- [Aim of the task] An unaltered copy of the listing below is required.

- [The input]
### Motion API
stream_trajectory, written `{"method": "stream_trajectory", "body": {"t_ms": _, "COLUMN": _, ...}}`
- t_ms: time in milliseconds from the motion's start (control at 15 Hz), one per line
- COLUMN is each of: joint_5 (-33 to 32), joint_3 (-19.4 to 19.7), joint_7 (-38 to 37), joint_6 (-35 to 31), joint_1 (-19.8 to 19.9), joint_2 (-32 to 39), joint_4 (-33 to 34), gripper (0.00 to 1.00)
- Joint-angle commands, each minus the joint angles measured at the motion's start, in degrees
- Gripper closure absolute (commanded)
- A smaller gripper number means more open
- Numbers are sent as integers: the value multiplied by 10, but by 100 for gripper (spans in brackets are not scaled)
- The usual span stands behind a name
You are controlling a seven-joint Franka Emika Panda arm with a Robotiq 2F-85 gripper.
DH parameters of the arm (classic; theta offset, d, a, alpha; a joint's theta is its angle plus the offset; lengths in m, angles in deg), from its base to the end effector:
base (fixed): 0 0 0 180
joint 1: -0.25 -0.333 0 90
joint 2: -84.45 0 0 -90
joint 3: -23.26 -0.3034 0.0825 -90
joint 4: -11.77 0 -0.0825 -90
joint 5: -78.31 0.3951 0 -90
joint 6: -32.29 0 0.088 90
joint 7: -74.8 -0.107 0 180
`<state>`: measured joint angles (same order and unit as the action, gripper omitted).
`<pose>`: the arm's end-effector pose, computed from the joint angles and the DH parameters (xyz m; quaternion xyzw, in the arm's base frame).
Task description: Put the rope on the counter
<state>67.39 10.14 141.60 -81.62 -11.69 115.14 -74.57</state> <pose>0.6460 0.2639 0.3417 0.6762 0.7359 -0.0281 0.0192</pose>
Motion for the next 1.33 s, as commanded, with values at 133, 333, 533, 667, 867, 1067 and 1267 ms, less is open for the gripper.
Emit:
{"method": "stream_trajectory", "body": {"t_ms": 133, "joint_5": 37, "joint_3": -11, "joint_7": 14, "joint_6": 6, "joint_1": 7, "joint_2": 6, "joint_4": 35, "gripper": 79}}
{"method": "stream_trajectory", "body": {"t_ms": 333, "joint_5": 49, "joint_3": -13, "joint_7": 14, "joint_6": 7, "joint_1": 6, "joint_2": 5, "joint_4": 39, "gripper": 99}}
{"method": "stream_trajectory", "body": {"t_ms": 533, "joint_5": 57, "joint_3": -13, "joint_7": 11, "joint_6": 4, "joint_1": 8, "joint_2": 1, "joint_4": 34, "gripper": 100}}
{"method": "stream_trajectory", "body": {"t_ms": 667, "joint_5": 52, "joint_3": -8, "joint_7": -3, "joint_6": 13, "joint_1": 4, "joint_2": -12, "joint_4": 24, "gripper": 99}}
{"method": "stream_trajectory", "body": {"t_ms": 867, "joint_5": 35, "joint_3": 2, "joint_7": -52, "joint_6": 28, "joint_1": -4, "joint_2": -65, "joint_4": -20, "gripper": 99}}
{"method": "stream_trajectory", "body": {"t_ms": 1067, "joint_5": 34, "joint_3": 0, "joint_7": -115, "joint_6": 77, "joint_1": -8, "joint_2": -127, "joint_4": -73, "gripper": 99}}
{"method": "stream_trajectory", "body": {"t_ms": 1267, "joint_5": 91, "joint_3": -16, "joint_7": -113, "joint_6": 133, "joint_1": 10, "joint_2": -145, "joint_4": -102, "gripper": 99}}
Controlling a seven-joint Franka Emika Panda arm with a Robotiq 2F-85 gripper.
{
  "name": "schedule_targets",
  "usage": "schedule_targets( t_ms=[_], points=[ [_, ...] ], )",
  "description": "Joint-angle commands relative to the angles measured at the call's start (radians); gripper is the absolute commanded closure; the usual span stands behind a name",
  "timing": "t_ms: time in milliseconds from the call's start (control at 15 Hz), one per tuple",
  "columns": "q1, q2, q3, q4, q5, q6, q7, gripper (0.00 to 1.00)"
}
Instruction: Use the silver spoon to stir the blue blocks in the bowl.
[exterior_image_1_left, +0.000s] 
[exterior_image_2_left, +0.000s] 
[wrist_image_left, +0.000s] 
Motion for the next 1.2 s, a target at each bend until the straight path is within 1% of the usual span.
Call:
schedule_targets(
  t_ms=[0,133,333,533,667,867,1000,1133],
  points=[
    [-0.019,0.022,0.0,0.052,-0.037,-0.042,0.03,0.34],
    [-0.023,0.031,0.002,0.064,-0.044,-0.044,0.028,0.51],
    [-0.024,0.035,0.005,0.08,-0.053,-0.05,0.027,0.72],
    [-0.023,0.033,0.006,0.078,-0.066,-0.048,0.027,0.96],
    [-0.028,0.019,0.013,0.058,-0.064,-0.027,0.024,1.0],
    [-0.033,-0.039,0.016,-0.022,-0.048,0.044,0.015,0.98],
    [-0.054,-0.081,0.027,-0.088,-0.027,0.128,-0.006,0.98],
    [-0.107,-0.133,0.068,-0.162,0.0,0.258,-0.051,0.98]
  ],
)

- [Output for this exercise]
### Motion API
stream_trajectory, written `{"method": "stream_trajectory", "body": {"t_ms": _, "COLUMN": _, ...}}`
- t_ms: time in milliseconds from the motion's start (control at 15 Hz), one per line
- COLUMN is each of: joint_5 (-33 to 32), joint_3 (-19.4 to 19.7), joint_7 (-38 to 37), joint_6 (-35 to 31), joint_1 (-19.8 to 19.9), joint_2 (-32 to 39), joint_4 (-33 to 34), gripper (0.00 to 1.00)
- Joint-angle commands, each minus the joint angles measured at the motion's start, in degrees
- Gripper closure absolute (commanded)
- A smaller gripper number means more open
- Numbers are sent as integers: the value multiplied by 10, but by 100 for gripper (spans in brackets are not scaled)
- The usual span stands behind a name
You are controlling a seven-joint Franka Emika Panda arm with a Robotiq 2F-85 gripper.
DH parameters of the arm (classic; theta offset, d, a, alpha; a joint's theta is its angle plus the offset; lengths in m, angles in deg), from its base to the end effector:
base (fixed): 0 0 0 180
joint 1: -0.25 -0.333 0 90
joint 2: -84.45 0 0 -90
joint 3: -23.26 -0.3034 0.0825 -90
joint 4: -11.77 0 -0.0825 -90
joint 5: -78.31 0.3951 0 -90
joint 6: -32.29 0 0.088 90
joint 7: -74.8 -0.107 0 180
`<state>`: measured joint angles (same order and unit as the action, gripper omitted).
`<pose>`: the arm's end-effector pose, computed from the joint angles and the DH parameters (xyz m; quaternion xyzw, in the arm's base frame).
Task description: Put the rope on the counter
<state>67.39 10.14 141.60 -81.62 -11.69 115.14 -74.57</state> <pose>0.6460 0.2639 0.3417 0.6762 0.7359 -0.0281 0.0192</pose>
Motion for the next 1.33 s, as commanded, with values at 133, 333, 533, 667, 867, 1067 and 1267 ms, less is open for the gripper.
Emit:
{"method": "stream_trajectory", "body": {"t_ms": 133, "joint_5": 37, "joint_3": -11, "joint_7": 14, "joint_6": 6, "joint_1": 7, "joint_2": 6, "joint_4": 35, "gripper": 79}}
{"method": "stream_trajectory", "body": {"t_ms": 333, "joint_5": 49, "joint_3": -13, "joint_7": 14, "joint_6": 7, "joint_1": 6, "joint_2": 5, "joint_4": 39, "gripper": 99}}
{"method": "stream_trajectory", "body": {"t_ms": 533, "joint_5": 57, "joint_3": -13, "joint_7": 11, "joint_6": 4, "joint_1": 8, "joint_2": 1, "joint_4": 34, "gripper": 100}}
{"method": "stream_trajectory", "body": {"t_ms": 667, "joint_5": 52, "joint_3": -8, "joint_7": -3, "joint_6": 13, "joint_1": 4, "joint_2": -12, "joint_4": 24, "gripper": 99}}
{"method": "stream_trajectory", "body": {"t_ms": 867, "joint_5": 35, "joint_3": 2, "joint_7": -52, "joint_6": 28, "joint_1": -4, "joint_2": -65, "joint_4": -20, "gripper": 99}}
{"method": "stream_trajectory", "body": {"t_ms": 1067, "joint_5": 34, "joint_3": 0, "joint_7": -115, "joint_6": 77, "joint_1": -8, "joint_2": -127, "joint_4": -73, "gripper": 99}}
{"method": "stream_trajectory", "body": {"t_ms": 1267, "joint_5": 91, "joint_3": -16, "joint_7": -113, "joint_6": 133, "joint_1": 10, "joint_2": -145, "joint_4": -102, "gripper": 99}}
Controlling a seven-joint Franka Emika Panda arm with a Robotiq 2F-85 gripper.
{
  "name": "schedule_targets",
  "usage": "schedule_targets( t_ms=[_], points=[ [_, ...] ], )",
  "description": "Joint-angle commands relative to the angles measured at the call's start (radians); gripper is the absolute commanded closure; the usual span stands behind a name",
  "timing": "t_ms: time in milliseconds from the call's start (control at 15 Hz), one per tuple",
  "columns": "q1, q2, q3, q4, q5, q6, q7, gripper (0.00 to 1.00)"
}
Instruction: Use the silver spoon to stir the blue blocks in the bowl.
[exterior_image_1_left, +0.000s] 
[exterior_image_2_left, +0.000s] 
[wrist_image_left, +0.000s] 
Motion for the next 1.2 s, a target at each bend until the straight path is within 1% of the usual span.
Call:
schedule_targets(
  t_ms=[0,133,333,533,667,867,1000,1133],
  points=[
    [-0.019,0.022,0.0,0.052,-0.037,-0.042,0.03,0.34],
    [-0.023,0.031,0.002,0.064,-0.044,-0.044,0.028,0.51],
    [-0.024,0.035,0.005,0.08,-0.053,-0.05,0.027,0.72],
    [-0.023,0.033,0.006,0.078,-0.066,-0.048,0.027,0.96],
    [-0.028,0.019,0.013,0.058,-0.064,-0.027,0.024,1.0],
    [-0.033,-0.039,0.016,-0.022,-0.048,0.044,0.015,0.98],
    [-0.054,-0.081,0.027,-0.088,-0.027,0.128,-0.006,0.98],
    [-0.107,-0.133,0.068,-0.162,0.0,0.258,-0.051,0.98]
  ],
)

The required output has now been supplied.